Life is a constant struggle. It is ultimately a struggle between our body and our soul. It is a fight between what our body desires and what our soul aspires. Eventually, for all, the struggle ends. We die. Our body and our soul part ways. Our lifeless body returns to the ground and the dust from where it originated. Our soul, laden with the experience of a lifetime, returns to the spiritual, immortal realm. In the afterlife, the soul will have to give an accounting of its poor choices in the mortal realm, as well as benefit from the reward for the better choices it made in the land of the living.
However, according to Jewish tradition, there is at least one man who has yet to experience that exact fate; one may who hasn’t died. That is Pinchas, the hero and namesake of this week’s Torah reading.
As the Israelite nation is camped in the desert, the neighboring Midianite women seduce as many Israelite men as they can get their hands on. It is a premeditated attack by Midian, for they know that God will severely punish the Israelites for their immorality.

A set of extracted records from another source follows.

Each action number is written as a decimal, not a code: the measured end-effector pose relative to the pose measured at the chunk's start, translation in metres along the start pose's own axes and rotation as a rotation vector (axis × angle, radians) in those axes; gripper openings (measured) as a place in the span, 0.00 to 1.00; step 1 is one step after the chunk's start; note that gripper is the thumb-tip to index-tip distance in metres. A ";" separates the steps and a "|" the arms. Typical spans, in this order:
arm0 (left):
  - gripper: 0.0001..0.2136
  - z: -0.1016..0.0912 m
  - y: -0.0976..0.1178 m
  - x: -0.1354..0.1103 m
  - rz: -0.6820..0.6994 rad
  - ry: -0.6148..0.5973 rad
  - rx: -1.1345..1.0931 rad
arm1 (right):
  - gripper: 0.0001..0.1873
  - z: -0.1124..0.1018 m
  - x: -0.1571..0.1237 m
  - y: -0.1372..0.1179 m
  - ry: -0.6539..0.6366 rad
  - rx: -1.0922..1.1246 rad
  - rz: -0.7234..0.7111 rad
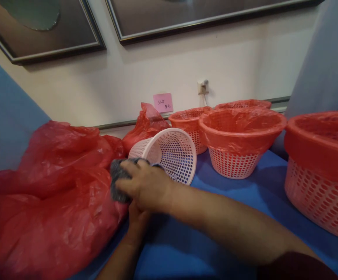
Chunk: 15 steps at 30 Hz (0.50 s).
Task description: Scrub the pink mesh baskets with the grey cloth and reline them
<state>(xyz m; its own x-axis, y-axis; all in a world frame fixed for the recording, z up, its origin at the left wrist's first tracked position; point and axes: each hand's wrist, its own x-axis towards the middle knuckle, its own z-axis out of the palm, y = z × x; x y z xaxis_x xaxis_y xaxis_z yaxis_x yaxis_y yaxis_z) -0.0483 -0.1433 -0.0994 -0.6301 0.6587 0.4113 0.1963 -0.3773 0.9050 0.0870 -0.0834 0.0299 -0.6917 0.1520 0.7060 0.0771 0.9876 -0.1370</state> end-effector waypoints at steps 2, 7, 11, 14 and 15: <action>0.13 -0.003 -0.001 0.002 -0.014 -0.115 0.004 | 0.23 -0.006 0.015 0.034 0.163 0.048 0.129; 0.15 -0.013 -0.004 0.007 -0.007 -0.156 -0.072 | 0.30 -0.019 0.007 0.143 0.681 0.288 0.806; 0.15 -0.018 -0.011 0.008 0.031 -0.121 -0.136 | 0.24 0.006 -0.045 0.169 0.739 0.572 1.129; 0.14 -0.018 -0.013 0.007 0.033 -0.125 -0.150 | 0.21 0.038 -0.087 0.144 0.690 0.729 1.227; 0.14 -0.017 -0.013 0.006 0.030 -0.131 -0.152 | 0.21 0.047 -0.098 0.132 0.661 0.791 1.256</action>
<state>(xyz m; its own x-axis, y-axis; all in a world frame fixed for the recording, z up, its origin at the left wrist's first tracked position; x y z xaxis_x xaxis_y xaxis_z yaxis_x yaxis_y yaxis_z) -0.0671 -0.1452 -0.1102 -0.5201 0.7211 0.4577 0.0919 -0.4856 0.8693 0.1309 0.0298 -0.0901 -0.0525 0.9986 0.0105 -0.1884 0.0004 -0.9821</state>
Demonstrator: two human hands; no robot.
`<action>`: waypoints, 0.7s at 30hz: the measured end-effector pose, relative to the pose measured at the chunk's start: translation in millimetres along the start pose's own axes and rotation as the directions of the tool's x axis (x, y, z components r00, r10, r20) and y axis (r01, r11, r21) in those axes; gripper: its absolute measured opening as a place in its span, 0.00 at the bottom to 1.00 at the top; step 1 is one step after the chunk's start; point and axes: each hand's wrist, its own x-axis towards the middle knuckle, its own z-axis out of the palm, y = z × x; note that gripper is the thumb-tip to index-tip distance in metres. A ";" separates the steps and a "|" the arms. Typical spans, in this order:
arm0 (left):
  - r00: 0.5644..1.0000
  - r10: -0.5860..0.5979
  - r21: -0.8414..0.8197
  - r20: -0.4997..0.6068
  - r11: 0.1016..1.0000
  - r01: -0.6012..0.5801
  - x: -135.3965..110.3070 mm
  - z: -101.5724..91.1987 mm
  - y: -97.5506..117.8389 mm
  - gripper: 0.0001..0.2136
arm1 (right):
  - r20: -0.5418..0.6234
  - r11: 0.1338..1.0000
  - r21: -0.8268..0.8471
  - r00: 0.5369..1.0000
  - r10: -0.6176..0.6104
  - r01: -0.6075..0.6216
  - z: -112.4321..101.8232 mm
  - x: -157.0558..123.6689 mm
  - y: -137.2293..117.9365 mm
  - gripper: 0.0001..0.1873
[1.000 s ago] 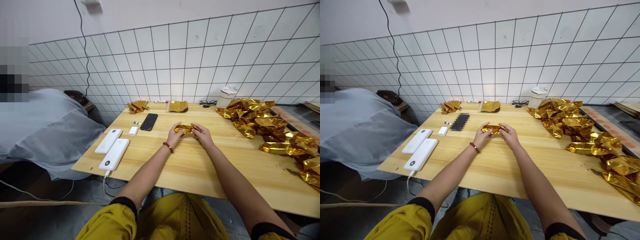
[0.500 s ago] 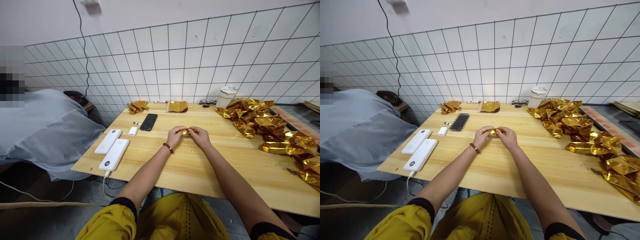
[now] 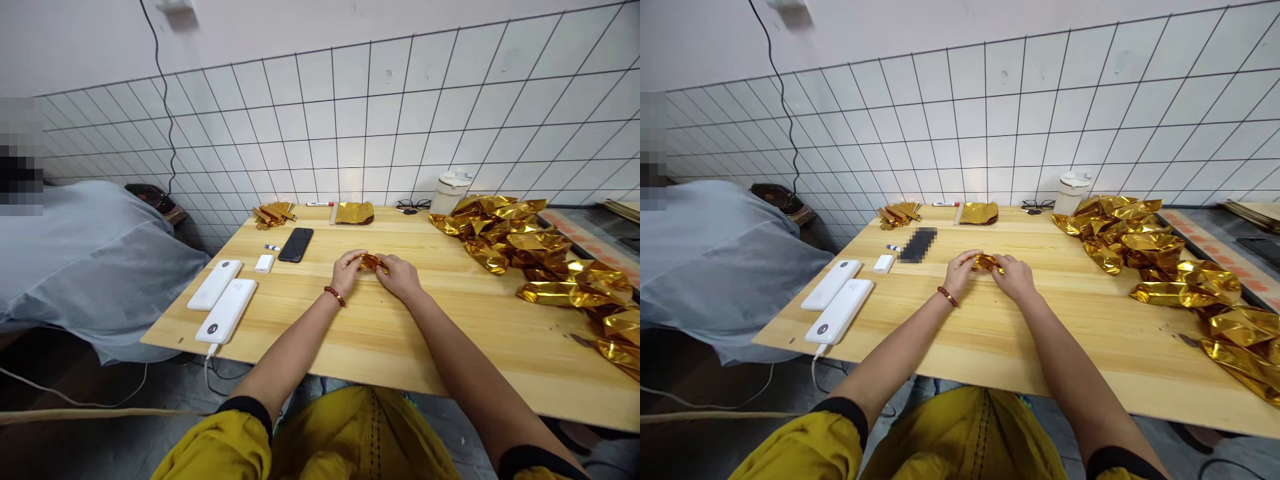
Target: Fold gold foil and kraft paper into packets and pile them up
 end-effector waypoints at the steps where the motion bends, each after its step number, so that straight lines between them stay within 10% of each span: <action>1: 1.000 -0.008 -0.020 -0.021 1.000 0.008 1.1 -0.5 0.7 0.11 | 0.006 1.000 0.003 1.000 0.016 -0.016 -0.1 0.2 0.9 0.19; 13: 0.996 -0.090 -0.131 0.009 0.987 0.090 -1.6 2.3 3.3 0.34 | -0.045 0.923 0.362 0.986 0.159 -0.132 8.2 3.6 8.7 0.17; 21: 0.977 -0.197 -0.203 0.080 0.957 0.209 -5.0 10.9 1.9 0.36 | -0.083 0.984 0.174 0.996 -0.019 0.033 5.2 -1.8 -8.5 0.16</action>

And that is what happens. God sends a plague that devastates the Israelite nation. At the height of the mass Israelite/Midianite dalliance, a prince of Israel, Zimri of the tribe of Simeon, publicly couples with Princess Kozbi of Midian.
At this point, Pinchas reacts. Though he knows it may cost him his life to attack a prince of Israel, Pinchas kills Zimri and Kozbi during their romantic act. Pinchas’ vigilantism stops the plague, which at that point had already killed 24,000 Israelites.
The Berdichever explains that Pinchas had reached a uniquely sublime level in the struggle of his body versus his soul. When Pinchas attacked Zimri and Kozbi, he knew he was putting himself in mortal danger. He had basically decided to give up his life to defend God and the people of Israel. His self-sacrifice, his willingness to nullify himself, his body, for the greater good, made his body ethereal in a certain sense. It made him not just spiritually immortal, but also physically immortal. Apparently, this was also the level of Adam in the Garden of Eden before he sinned. Had Adam not sinned, he would have lived forever.
According to tradition, Pinchas is still alive and among us, under the guise of Elijah the Prophet. Though we ritually welcome Elijah to every Pesach Seder and every Brit Mila, there are stories throughout our history of a mysterious man, a stranger, appearing without warning at important junctures and disappearing without notice once his task his done.
May we catch glimpses of eternity in our mortal world and touch infinity.
Dedication: To the 50th anniversary of man’s first landing on the moon.